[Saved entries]

--------

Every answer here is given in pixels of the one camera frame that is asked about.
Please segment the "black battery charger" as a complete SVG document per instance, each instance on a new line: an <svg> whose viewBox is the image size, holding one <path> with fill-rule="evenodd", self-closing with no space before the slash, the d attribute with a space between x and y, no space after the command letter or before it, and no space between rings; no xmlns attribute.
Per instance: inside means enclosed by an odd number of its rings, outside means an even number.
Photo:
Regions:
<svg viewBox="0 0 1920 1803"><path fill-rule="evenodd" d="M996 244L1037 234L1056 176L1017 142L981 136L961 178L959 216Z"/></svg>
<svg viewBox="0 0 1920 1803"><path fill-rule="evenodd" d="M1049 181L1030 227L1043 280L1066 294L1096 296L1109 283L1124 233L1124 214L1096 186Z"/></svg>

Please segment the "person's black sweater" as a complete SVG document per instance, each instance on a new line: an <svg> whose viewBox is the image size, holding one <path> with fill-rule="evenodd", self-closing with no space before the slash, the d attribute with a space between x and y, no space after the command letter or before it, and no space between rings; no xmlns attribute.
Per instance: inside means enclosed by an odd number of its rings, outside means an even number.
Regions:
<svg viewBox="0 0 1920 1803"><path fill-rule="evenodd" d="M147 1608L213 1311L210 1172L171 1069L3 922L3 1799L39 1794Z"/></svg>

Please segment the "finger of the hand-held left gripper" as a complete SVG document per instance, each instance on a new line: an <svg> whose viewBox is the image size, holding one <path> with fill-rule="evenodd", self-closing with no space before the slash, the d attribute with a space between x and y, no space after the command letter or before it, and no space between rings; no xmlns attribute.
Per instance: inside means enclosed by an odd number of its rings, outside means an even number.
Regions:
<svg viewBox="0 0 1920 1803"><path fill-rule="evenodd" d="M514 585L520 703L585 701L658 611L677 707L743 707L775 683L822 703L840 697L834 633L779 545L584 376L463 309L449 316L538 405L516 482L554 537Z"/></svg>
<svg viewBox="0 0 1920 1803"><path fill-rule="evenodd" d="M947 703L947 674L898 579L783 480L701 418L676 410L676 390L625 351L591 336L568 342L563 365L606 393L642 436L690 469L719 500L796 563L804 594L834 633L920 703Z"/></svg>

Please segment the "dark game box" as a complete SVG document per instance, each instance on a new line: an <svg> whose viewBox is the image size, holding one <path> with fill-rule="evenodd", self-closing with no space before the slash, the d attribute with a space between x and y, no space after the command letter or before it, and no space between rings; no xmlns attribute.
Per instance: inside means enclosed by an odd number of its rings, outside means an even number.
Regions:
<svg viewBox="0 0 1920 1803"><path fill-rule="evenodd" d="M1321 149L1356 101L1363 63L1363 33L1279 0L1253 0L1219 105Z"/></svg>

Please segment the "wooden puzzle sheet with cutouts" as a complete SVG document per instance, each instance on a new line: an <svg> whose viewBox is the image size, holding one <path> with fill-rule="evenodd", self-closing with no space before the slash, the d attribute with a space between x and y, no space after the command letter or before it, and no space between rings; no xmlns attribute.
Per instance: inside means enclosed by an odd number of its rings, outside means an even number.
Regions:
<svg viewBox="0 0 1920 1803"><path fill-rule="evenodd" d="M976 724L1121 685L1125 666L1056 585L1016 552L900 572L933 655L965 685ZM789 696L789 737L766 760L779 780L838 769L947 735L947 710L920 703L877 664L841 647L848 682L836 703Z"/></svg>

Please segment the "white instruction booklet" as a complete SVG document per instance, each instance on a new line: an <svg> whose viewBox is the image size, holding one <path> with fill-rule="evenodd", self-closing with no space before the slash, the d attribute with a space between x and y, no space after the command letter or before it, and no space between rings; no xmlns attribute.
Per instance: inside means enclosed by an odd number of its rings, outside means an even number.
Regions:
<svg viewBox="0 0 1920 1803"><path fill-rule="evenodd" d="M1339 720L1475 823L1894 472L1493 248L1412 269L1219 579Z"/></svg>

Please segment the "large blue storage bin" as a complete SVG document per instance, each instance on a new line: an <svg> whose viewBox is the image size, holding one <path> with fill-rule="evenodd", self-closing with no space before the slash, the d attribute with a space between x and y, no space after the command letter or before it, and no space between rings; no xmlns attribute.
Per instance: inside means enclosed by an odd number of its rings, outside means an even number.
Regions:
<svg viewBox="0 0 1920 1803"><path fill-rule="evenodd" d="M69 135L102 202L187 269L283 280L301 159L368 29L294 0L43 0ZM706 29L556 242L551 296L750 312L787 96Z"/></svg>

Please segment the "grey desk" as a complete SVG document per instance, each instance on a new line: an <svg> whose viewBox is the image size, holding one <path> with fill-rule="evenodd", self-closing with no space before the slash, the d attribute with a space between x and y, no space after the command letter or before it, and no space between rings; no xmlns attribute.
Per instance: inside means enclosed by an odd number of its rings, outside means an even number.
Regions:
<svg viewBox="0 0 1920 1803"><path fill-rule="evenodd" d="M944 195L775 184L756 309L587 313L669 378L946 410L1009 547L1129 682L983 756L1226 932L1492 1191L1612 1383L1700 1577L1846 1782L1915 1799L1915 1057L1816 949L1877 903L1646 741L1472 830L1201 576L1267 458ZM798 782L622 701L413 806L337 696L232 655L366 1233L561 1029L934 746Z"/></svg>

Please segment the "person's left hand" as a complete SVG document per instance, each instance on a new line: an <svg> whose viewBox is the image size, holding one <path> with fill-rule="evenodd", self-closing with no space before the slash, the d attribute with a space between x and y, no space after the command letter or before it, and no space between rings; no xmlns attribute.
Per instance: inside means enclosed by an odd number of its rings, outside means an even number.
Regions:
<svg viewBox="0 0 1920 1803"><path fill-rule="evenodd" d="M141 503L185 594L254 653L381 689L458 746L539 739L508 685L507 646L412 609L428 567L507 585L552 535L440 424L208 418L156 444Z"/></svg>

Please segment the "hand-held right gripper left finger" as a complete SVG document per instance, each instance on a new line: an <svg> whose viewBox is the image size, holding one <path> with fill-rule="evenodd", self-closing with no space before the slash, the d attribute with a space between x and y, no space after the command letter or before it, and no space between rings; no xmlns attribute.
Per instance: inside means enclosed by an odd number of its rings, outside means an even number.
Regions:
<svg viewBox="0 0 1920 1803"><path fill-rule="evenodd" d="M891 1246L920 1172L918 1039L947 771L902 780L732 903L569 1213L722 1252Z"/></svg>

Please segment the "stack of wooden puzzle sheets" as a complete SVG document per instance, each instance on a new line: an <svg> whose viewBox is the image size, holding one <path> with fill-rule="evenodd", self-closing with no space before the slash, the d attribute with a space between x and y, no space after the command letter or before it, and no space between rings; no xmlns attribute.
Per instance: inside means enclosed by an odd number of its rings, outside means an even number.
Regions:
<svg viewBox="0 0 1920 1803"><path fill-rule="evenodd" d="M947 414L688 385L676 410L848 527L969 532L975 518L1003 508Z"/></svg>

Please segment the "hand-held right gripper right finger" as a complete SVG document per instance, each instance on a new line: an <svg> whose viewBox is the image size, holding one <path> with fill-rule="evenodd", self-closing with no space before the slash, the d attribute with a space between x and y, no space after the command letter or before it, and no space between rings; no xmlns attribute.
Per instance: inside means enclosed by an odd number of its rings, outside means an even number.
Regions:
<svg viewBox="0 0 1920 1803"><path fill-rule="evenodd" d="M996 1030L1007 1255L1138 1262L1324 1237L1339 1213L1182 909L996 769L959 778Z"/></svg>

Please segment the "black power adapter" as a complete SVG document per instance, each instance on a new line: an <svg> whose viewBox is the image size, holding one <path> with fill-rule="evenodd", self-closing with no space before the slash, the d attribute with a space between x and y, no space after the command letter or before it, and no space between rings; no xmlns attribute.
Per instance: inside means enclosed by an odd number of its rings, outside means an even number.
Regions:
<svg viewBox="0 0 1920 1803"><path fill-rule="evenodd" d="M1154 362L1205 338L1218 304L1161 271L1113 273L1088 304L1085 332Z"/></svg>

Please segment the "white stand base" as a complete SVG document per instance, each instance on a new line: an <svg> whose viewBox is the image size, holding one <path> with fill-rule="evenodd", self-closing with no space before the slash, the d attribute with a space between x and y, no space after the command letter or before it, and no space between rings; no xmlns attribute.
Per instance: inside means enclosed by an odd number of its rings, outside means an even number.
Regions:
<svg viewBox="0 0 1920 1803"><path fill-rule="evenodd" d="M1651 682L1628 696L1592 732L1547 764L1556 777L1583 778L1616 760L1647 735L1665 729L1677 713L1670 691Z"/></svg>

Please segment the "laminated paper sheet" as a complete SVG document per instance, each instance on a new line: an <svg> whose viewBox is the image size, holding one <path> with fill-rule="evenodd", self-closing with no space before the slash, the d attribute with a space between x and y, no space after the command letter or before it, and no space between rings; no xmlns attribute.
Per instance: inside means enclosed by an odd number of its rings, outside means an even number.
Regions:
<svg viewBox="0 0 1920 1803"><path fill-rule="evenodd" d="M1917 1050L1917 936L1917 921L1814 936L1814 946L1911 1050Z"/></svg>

--------

● **Goal of the exercise**: Which lines of the data contain the word "black"? Copy each one.

● **Response**:
Please segment the "black battery charger" as a complete SVG document per instance, each instance on a new line: an <svg> whose viewBox is the image size, holding one <path> with fill-rule="evenodd", self-closing with no space before the slash, the d attribute with a space between x and y, no space after the command letter or before it, and no space between rings; no xmlns attribute.
Please segment the "person's black sweater" as a complete SVG document per instance, each instance on a new line: an <svg> whose viewBox is the image size, holding one <path> with fill-rule="evenodd", self-closing with no space before the slash, the d attribute with a space between x and y, no space after the command letter or before it, and no space between rings; no xmlns attribute.
Please segment the "black power adapter" as a complete SVG document per instance, each instance on a new line: an <svg> whose viewBox is the image size, holding one <path> with fill-rule="evenodd", self-closing with no space before the slash, the d attribute with a space between x and y, no space after the command letter or before it, and no space between rings; no xmlns attribute.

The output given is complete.